Contrariado, porém complacente, esperei na fila do elevador. Quando o primeiro chegou, depois de uns cinco minutos, todos da fila à minha frente entraram, menos... eu. Atrás de mim, notei uma senhora com um vestido de bolinhas radicais que reclamava muito do elevador que não chegava. Isso acabou por me contagiar, e comecei a ficar angustiado, o que me fez optar pela longínqua escada.
Caminhando pelo longo labirinto do Shopping Total, deparei-me com uma loja de camisas pólo, o que me chamou atenção - não pelas camisas, mas pela tela que passava ao vivo uma partida de Pólo (aquele hockey sobre cavalinhos). Não me era estranha aquela cena; lembro-me de ter feito isso várias vezes durante o ano, e curiosamente sempre pegava o jogo de pólo passando ao vivo.

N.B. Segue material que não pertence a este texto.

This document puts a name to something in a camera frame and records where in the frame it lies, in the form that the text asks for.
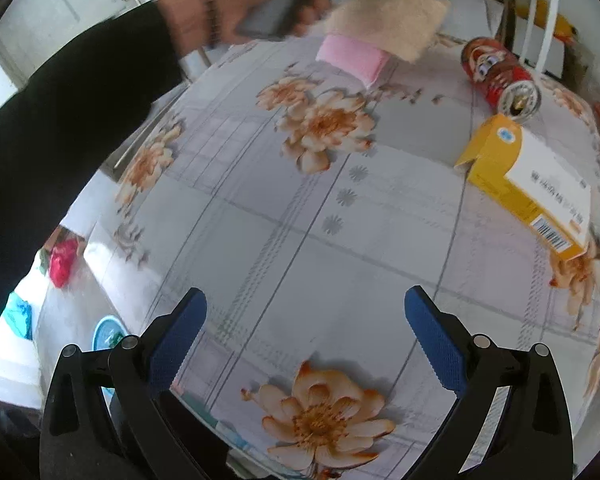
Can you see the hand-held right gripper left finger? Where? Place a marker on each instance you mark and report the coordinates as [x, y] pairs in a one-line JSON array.
[[177, 345]]

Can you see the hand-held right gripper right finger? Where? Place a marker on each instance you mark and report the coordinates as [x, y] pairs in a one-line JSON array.
[[437, 345]]

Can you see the beige paper towel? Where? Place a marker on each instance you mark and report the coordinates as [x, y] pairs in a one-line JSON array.
[[385, 25]]

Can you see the person's left forearm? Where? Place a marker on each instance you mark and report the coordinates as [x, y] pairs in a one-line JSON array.
[[55, 135]]

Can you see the blue basin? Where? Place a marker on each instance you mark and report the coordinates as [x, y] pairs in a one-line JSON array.
[[107, 332]]

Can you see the pink sponge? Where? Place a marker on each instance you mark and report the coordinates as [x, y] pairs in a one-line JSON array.
[[352, 57]]

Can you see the white cloth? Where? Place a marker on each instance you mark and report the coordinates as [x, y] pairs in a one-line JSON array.
[[470, 10]]

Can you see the red drink can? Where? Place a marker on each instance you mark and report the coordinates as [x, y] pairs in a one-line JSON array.
[[490, 67]]

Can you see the floral tablecloth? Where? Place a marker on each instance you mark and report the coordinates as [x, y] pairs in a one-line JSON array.
[[330, 260]]

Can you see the red plastic bag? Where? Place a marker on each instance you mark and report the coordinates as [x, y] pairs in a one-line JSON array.
[[62, 262]]

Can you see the white desk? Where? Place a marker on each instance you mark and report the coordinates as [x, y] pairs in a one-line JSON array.
[[537, 25]]

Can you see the teal cloth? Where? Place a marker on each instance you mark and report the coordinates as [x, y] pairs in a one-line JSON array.
[[20, 320]]

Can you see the yellow plush toy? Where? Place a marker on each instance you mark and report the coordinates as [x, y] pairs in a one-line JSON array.
[[562, 27]]

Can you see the yellow and white medicine box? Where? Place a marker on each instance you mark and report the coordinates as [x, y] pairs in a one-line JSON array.
[[500, 170]]

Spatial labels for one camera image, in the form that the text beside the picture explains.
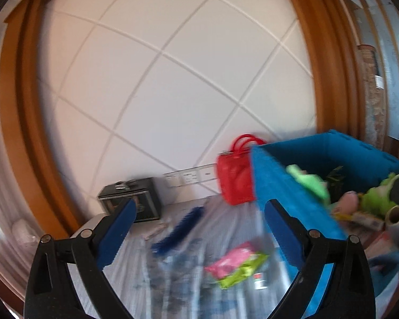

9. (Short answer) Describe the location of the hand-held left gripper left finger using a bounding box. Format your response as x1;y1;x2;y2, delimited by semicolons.
25;198;137;319

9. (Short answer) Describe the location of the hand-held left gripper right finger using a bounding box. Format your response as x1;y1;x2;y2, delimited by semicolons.
264;199;376;319

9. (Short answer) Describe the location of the green frog plush toy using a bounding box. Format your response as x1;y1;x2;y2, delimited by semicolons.
359;172;399;218

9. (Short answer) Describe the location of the white film roll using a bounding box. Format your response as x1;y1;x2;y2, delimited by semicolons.
386;206;399;246

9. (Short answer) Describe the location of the blue storage bin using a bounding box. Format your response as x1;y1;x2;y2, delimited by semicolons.
250;129;399;319

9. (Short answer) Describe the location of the grey cloth-covered desktop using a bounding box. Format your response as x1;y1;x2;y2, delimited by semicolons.
68;196;320;319

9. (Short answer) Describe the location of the dark gift box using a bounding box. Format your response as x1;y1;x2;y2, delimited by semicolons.
97;177;162;223

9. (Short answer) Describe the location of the small white bottle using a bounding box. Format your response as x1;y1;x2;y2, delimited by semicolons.
253;272;268;289

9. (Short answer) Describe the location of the light green snack packet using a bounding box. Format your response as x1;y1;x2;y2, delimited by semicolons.
218;253;270;289

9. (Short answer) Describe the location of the pink snack packet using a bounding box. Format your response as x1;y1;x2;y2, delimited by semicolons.
204;242;260;280

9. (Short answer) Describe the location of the pink plush toy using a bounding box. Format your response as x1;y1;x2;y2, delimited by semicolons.
332;191;360;215

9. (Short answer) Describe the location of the light green plush toy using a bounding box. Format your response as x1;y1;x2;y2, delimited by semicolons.
286;164;331;203

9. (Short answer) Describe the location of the blue brush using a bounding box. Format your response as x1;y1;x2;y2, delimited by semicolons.
151;206;205;256

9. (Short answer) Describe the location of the red plastic handbag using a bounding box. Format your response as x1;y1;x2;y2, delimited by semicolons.
217;134;267;205

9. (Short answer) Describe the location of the patterned hanging scroll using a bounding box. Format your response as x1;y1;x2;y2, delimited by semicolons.
357;45;386;143

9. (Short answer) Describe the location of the sheer white curtain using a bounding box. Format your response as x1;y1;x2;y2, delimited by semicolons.
0;40;70;273

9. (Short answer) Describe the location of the wooden slatted partition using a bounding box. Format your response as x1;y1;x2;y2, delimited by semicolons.
332;0;399;160

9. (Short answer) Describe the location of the white wall socket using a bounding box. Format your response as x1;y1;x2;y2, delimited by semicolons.
199;164;219;181
181;169;201;184
164;172;182;187

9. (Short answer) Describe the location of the wooden door frame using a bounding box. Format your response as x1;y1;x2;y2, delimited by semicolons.
279;0;369;147
0;0;87;240

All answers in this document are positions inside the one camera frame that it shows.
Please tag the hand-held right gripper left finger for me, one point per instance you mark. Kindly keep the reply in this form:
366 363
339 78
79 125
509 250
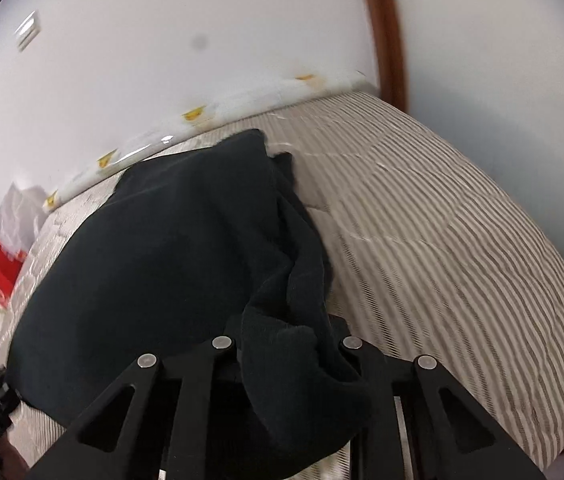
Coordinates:
207 375

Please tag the black t-shirt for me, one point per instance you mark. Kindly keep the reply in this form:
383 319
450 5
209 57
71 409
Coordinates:
162 260

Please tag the brown wooden door frame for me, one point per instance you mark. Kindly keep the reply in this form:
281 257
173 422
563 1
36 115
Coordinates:
384 35

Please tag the striped quilted mattress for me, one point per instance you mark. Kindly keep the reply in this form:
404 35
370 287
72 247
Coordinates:
437 240

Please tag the white plastic bag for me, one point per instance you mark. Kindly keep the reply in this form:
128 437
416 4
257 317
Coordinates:
17 215

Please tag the duck-printed white cushion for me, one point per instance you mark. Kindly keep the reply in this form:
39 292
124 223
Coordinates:
202 112

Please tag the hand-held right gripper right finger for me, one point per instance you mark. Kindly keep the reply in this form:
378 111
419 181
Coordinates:
362 365

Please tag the white wall switch plate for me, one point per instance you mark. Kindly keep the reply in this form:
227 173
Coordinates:
28 30

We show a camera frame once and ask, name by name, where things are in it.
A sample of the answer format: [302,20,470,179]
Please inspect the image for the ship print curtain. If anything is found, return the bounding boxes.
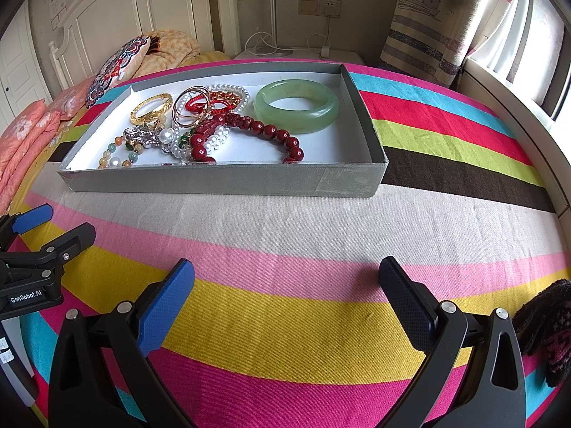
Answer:
[379,0,567,91]

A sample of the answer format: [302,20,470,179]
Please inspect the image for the round patterned cushion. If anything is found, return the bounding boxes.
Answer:
[86,35,153,108]

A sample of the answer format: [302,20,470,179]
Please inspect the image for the rose gold interlocked rings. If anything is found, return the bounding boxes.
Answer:
[172,86,211,129]

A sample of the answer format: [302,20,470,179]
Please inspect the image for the white pearl necklace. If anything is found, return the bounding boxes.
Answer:
[170,83,251,164]

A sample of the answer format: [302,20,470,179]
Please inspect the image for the dark red bead bracelet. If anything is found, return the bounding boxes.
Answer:
[190,113,305,165]

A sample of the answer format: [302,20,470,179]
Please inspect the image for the window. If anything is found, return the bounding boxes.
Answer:
[459,0,571,215]

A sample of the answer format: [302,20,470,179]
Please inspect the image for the striped blanket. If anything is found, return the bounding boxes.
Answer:
[9,59,571,428]

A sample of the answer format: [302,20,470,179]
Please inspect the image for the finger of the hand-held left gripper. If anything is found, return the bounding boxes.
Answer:
[0,204,55,251]
[0,223,97,280]

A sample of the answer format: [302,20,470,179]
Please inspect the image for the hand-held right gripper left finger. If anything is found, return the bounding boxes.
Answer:
[48,259,197,428]

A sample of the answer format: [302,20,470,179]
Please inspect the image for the wall socket panel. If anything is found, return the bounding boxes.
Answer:
[298,0,342,20]

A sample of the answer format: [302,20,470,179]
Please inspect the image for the pink floral quilt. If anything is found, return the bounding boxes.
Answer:
[0,100,61,215]

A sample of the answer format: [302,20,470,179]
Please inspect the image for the silver pearl brooch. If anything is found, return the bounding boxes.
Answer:
[122,126,176,151]

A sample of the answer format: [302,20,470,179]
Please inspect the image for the green jade bangle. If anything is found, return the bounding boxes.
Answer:
[253,79,339,135]

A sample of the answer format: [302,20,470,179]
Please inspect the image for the white wardrobe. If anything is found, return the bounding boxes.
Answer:
[0,36,52,143]

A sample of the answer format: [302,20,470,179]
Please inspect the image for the white nightstand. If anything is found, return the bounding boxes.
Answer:
[232,47,365,66]

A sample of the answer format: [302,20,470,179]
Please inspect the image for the red cord bracelet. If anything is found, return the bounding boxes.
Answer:
[184,90,242,119]

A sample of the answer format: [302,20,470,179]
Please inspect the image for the white charger with cable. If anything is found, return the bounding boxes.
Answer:
[308,9,334,60]

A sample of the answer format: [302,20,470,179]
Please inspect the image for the gold bangle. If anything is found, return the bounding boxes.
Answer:
[130,93,174,126]

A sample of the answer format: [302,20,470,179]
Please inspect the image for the grey cardboard box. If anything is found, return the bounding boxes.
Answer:
[57,61,388,199]

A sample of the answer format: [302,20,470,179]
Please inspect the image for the person's right hand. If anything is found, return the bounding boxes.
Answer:
[512,279,571,388]

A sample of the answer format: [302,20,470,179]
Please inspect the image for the white floor lamp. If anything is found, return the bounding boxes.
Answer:
[243,0,293,59]

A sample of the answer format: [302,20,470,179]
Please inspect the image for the white headboard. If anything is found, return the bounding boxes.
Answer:
[47,0,242,99]

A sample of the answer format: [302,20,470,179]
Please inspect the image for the multicoloured bead bracelet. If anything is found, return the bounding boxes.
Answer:
[98,136,144,169]

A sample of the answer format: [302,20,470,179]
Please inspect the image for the pink floral pillow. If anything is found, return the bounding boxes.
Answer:
[47,78,97,121]

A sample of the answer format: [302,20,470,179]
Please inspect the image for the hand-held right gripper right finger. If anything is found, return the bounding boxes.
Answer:
[378,256,527,428]

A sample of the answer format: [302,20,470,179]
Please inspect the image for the orange checkered blanket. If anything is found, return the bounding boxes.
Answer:
[136,29,202,77]

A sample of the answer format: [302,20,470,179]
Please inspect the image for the paper wall notice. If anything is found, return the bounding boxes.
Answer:
[50,0,68,30]

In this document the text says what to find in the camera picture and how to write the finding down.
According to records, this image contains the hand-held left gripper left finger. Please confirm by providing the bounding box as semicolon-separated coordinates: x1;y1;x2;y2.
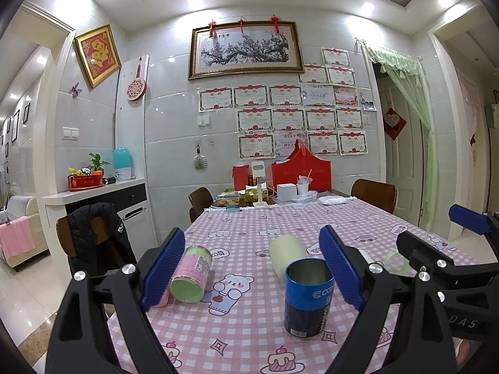
47;227;186;374

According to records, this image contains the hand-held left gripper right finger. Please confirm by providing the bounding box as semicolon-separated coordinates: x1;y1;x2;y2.
317;224;469;374

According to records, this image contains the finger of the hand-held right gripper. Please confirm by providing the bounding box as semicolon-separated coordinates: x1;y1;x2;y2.
448;204;499;239
396;231;499;292

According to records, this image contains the blue metal cup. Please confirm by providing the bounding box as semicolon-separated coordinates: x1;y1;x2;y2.
283;258;335;338

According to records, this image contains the translucent green plastic cup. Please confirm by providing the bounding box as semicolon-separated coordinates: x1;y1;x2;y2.
384;249;411;278

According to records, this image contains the translucent white plastic cup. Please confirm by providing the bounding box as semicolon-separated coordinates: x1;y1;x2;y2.
270;234;309;281

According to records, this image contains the plastic cup with straws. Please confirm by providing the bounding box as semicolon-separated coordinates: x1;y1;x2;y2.
296;170;313;196

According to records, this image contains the person's right hand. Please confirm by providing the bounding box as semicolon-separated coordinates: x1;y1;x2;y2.
454;338;481;364

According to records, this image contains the pink and green can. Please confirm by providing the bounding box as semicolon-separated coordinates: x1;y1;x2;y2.
168;245;213;304

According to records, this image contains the pink plastic lid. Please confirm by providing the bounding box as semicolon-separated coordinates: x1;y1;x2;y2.
150;291;171;309

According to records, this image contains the brown wooden chair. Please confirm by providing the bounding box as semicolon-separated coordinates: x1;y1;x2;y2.
350;179;399;215
188;187;215;223
56;215;118;281

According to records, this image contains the black jacket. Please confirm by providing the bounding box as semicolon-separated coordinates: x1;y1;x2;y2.
66;203;138;283

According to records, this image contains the white door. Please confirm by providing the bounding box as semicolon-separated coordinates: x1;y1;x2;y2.
379;85;424;212

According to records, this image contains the white counter cabinet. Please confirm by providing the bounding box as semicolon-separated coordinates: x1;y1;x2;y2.
42;178;149;251

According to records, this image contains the white square box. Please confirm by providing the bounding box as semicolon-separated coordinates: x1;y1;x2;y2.
276;183;298;204

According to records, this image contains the pink patterned curtain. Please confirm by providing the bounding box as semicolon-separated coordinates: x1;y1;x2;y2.
455;65;481;188

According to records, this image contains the large red gift bag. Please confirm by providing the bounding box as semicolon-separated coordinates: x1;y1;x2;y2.
271;139;333;196

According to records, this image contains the gold wrapped box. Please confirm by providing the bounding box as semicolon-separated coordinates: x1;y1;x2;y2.
242;189;269;204

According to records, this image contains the red tin tray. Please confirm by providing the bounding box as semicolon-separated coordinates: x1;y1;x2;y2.
67;174;104;192

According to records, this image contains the small red box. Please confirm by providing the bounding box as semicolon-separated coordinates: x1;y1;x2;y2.
232;164;254;192

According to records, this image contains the red diamond door decoration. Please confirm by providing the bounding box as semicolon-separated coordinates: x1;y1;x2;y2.
384;105;408;140

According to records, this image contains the small potted plant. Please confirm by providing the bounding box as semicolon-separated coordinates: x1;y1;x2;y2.
88;153;111;176

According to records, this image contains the white phone stand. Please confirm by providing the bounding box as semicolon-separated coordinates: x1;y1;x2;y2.
249;161;270;207

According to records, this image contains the green lace door curtain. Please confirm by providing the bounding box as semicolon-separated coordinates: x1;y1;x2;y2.
364;42;436;219

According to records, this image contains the pink blanket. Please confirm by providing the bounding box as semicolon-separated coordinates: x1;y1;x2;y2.
0;216;36;260

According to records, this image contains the beige sofa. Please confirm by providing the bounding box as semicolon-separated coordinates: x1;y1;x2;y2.
0;196;50;272

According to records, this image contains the group of award certificates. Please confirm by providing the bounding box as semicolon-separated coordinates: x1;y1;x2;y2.
199;47;369;161

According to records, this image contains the pink round hanging ornament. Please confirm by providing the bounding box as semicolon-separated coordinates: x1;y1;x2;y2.
125;58;148;102

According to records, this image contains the framed red and gold picture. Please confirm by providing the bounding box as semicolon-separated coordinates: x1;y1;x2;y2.
74;24;123;89

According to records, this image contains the framed plum blossom painting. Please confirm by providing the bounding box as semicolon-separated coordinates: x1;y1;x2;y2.
188;20;305;82

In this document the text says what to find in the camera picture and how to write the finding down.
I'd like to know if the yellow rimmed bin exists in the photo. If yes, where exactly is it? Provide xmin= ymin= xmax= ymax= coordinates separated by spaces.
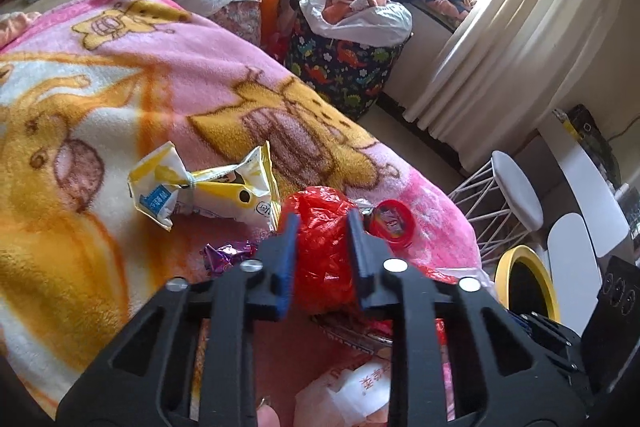
xmin=494 ymin=245 xmax=561 ymax=325

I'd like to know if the white table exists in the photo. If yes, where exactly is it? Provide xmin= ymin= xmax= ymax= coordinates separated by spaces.
xmin=537 ymin=112 xmax=632 ymax=259

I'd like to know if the purple foil wrapper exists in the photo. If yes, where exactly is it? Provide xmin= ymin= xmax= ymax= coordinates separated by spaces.
xmin=201 ymin=241 xmax=261 ymax=278

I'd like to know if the pink printed blanket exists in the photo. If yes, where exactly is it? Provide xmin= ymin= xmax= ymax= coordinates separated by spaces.
xmin=0 ymin=0 xmax=481 ymax=418

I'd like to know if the white plastic bag red print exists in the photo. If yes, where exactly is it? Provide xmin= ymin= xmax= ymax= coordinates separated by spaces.
xmin=295 ymin=354 xmax=401 ymax=427

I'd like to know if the black yellow box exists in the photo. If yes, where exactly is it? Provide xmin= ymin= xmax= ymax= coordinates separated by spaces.
xmin=562 ymin=104 xmax=618 ymax=172

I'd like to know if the cream curtain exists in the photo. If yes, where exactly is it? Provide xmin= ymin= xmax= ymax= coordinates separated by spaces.
xmin=405 ymin=0 xmax=640 ymax=155

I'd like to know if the silver snack wrapper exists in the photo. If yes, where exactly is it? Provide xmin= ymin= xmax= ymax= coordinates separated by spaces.
xmin=312 ymin=312 xmax=396 ymax=350

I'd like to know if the translucent pink plastic bag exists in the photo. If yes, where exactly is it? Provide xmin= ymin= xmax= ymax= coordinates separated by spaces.
xmin=192 ymin=264 xmax=493 ymax=427

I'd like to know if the white plastic bag of clothes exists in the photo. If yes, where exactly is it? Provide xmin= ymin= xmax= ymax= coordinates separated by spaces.
xmin=299 ymin=0 xmax=415 ymax=45

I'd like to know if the yellow white snack packet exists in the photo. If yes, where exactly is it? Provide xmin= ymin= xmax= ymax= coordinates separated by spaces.
xmin=127 ymin=141 xmax=283 ymax=233

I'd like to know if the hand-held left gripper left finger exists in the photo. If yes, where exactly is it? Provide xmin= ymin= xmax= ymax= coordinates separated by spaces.
xmin=56 ymin=213 xmax=301 ymax=427

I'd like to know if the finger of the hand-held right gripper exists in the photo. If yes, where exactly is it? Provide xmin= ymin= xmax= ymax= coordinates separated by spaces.
xmin=506 ymin=311 xmax=583 ymax=358

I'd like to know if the white wire stool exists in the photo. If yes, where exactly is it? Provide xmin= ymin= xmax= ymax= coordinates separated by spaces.
xmin=447 ymin=150 xmax=545 ymax=258

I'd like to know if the floral fabric bag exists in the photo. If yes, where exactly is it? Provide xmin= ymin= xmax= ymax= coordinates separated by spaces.
xmin=212 ymin=0 xmax=263 ymax=50

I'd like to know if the dinosaur print laundry basket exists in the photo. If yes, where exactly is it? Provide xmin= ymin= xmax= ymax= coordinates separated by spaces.
xmin=287 ymin=19 xmax=403 ymax=120

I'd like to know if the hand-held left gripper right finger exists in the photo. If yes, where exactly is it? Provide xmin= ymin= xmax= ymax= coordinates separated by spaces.
xmin=345 ymin=208 xmax=588 ymax=427

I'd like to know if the orange bag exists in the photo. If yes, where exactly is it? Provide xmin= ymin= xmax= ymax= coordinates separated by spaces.
xmin=257 ymin=0 xmax=293 ymax=58

Não obstante, meus sonhos infantis foram destruídos quando, da vitrine, pude ver o dono da loja sacando o controle remoto e apertando o botão de pause, desligando um aparelho e retirando um maldito DVD. Então era esse o jogo "ao vivo" que eu sempre assisti com orgulho; uma verdadeira farsa, uma traição!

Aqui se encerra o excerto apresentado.